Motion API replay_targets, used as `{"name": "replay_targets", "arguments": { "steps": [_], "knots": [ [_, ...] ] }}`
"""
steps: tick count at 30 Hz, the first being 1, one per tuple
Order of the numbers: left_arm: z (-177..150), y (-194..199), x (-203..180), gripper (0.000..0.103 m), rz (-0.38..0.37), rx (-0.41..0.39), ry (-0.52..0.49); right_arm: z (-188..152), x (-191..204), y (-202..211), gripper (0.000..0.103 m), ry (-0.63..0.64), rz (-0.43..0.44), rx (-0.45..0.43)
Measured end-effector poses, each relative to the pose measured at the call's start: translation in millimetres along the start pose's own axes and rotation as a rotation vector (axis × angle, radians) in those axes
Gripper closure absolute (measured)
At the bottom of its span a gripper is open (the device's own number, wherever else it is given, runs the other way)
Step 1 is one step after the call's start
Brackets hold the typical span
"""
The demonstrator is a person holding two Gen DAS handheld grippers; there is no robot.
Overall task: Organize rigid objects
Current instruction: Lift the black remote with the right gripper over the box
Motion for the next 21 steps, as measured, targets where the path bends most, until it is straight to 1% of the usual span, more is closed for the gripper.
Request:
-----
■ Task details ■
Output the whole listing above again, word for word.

■ Result of this exercise ■
Motion API replay_targets, used as `{"name": "replay_targets", "arguments": { "steps": [_], "knots": [ [_, ...] ] }}`
"""
steps: tick count at 30 Hz, the first being 1, one per tuple
Order of the numbers: left_arm: z (-177..150), y (-194..199), x (-203..180), gripper (0.000..0.103 m), rz (-0.38..0.37), rx (-0.41..0.39), ry (-0.52..0.49); right_arm: z (-188..152), x (-191..204), y (-202..211), gripper (0.000..0.103 m), ry (-0.63..0.64), rz (-0.43..0.44), rx (-0.45..0.43)
Measured end-effector poses, each relative to the pose measured at the call's start: translation in millimetres along the start pose's own axes and rotation as a rotation vector (axis × angle, radians) in those axes
Gripper closure absolute (measured)
At the bottom of its span a gripper is open (the device's own number, wherever else it is given, runs the other way)
Step 1 is one step after the call's start
Brackets hold the typical span
"""
The demonstrator is a person holding two Gen DAS handheld grippers; there is no robot.
Overall task: Organize rigid objects
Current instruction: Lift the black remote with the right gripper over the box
Motion for the next 21 steps, as measured, targets where the path bends most, until it is straight to 1% of the usual span, more is closed for the gripper.
Request:

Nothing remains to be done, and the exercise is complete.